Reader’s Rating: 4 / 5
basically – you have to follow your heart – otherwise, what’s really the point of all of this? This book reminds me in a way of Live Like A Fruit Glide (also on amazon)- a phenomenal book about finding your passion and following it blindly (well, nearly blindly)
Reader’s Rating: 5 / 5
When I received my advance, review copy of Linchpin, I ongoing to devour it with the intent to read it take in to take in in a few hours.
But,
As I read a few pages, I had to sit and reflect on what I just read and how it applied to my life.
A couple days later as I was only through the first 50 pages, I brought the book to Huntington University where I was a guest speaker and recommended it to the students.
Each day, I read a few more pages and let them sink in. This is not a quick bite to curb your hunger, it’s a tasty meal to savor and delight in, bite by bite and see where it takes you.
Reader’s Rating: 4 / 5
To post this makes me a bit conflicted. First, it might promote sameness (in posting my art since lots of others might do it) and secondly, it is distracting me from my goals of shipping my art. But, I’ll review and prmote Seth’s gift to everyone. (huh? read the book to know)

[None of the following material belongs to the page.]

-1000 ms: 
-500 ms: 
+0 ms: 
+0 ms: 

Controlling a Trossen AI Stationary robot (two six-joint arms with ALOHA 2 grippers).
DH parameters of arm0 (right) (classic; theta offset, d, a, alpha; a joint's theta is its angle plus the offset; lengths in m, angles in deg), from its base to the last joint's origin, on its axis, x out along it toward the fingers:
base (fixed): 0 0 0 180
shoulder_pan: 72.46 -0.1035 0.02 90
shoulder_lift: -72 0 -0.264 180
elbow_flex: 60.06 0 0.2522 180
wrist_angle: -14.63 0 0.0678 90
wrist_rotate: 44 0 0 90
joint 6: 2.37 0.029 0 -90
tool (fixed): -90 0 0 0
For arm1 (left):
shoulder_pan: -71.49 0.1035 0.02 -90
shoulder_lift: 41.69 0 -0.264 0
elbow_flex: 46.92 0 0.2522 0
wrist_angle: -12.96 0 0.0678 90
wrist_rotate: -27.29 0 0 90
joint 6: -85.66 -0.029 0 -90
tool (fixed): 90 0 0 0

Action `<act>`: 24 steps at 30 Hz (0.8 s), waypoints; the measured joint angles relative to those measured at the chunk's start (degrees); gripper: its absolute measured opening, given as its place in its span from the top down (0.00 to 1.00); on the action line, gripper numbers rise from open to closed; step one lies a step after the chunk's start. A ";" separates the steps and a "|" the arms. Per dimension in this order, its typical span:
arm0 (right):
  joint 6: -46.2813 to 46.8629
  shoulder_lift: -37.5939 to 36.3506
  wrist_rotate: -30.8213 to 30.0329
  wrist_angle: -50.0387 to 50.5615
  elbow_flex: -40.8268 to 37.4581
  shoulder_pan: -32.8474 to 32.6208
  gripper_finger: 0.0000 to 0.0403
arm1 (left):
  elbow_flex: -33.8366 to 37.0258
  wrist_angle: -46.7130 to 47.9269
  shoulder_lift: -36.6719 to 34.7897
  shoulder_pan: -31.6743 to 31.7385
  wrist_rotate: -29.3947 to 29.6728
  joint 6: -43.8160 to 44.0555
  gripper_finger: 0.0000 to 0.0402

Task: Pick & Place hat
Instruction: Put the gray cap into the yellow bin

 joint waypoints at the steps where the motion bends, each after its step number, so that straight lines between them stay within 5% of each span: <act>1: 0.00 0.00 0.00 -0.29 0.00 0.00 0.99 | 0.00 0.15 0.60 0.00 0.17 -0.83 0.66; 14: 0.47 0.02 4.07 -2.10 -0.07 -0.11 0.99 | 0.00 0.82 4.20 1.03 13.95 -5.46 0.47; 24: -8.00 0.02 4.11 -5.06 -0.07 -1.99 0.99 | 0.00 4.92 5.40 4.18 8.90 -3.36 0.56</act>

Mr. Godin underscores the eternal conflict between our hearts (and the things we know are right, the things we know we have to do) and the notion of sameness, conformity, and lowest cost manner of language; which he says is a recent phenomena in world history. Yet, sameness has been promoted for as long as there have been slaves (ala some of the 7 wonders in the world.)
Linchpin inspires persons who need inspiration. Who might benefit the most? The many folks who went through the dot com crisis and are feeling as though they have been marginalized. Who should read it but won’t? The very people he identifies as having fallen into the trap of sameness and the ones who benefit by their exertions.
(This would have gotten five stars but it is unattributed (no references.) This might fulfill Mr. Godin’s notion of shipping; but, it doesn’t satisfy persons who wish to dive deeper into the individual notions he promotes.)